Task requirements =
An exact reproduction of all the data is needed, with no images in it.
■ ■ ■
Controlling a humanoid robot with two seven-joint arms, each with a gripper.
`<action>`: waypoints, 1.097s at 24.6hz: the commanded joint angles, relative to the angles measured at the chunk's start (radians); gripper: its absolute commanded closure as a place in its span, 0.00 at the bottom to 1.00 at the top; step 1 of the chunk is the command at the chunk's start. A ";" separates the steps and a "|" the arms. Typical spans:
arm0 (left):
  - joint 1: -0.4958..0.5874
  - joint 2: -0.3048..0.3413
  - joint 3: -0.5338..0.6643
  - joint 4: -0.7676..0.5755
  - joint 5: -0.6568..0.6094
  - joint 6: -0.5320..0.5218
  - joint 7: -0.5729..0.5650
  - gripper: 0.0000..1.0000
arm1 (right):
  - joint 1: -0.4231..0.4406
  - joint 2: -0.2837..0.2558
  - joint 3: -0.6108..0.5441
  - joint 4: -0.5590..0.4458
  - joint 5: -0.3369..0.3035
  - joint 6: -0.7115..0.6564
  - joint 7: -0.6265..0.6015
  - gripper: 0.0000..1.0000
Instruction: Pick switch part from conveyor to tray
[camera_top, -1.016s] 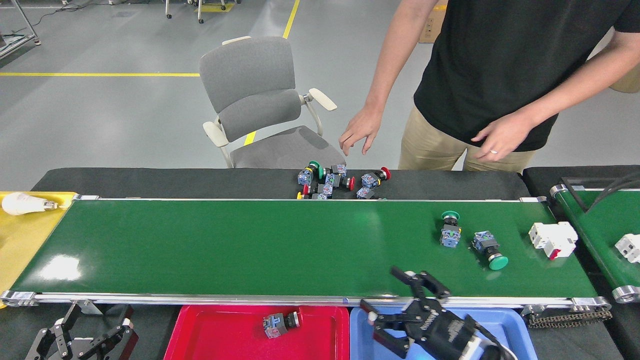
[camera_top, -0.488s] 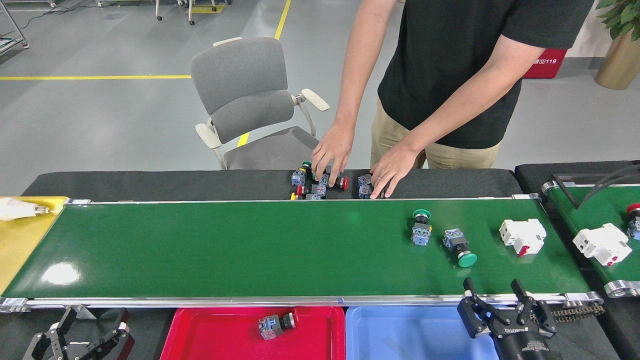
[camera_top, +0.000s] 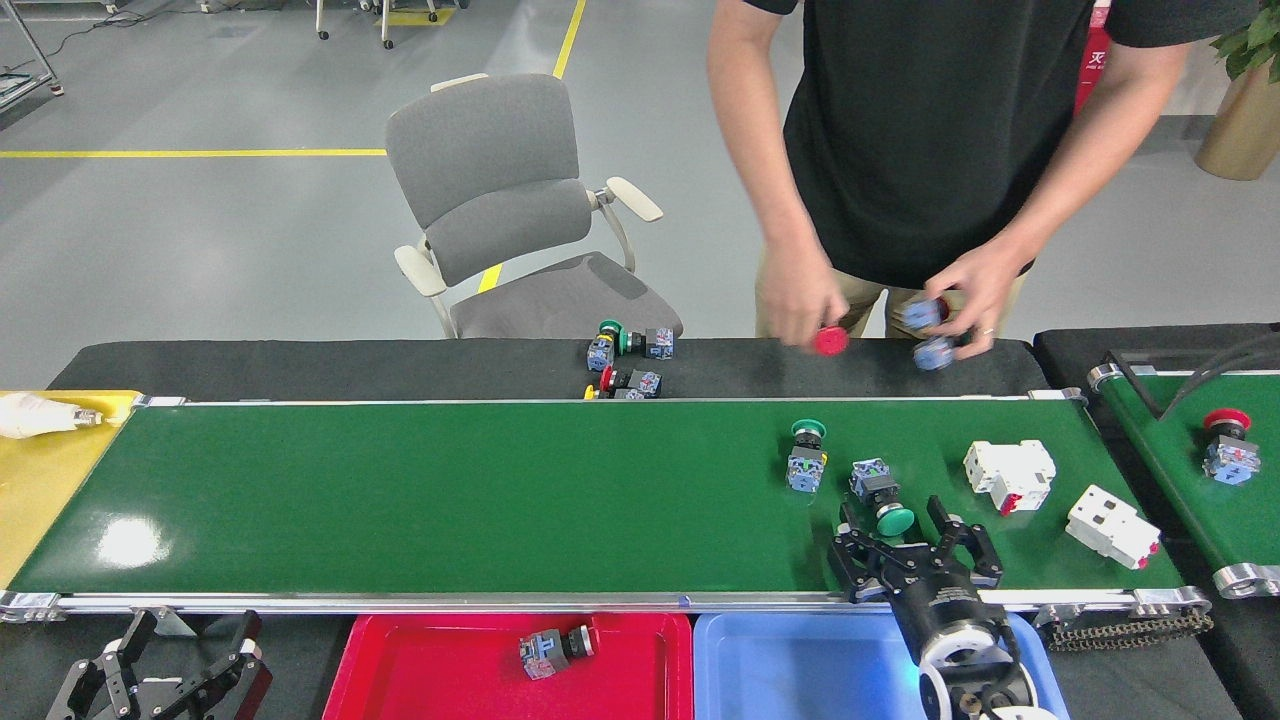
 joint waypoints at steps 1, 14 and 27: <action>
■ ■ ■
Exercise answer =
Controlling a humanoid robot with two seven-joint arms, each with a gripper.
`<action>`: waypoints, 1.097s at 24.6hz: the commanded joint angles, relative to the angles measured at the chunk's start (radians); gripper: its absolute commanded closure as a place in its span, 0.00 at the bottom to 1.00 at the top; step 1 of the chunk is the command at the chunk's start. A ";" separates the steps and a "|" the arms. Typical spans:
arm0 (left):
  - joint 1: -0.4958..0.5874
  - joint 2: -0.3048..0.3413
  - joint 3: -0.5338..0.6643
  - joint 4: -0.7676..0.5755
  - joint 5: -0.6568..0.6094
  - joint 6: -0.5320..0.5218
  - joint 7: -0.5729..0.5650
  - gripper: 0.0000..1.0000
arm1 (right):
  - joint 1: -0.4231..0.4406
  - joint 2: -0.2837..0.2558
  - joint 3: -0.6108..0.5441
  - joint 4: -0.5590..0.4458
  - joint 5: -0.3369..0.3035
  - joint 6: -0.7115..0.6564
  - joint 7: -0.6265..0.6015
  - gripper: 0.0000..1.0000
Instruction: Pick switch part from conveyor to tray
[camera_top, -1.016s] 
[camera_top, -0.488s] 
[camera_top, +0.000s] 
 joint waypoints at steps 1, 14 and 27: <action>

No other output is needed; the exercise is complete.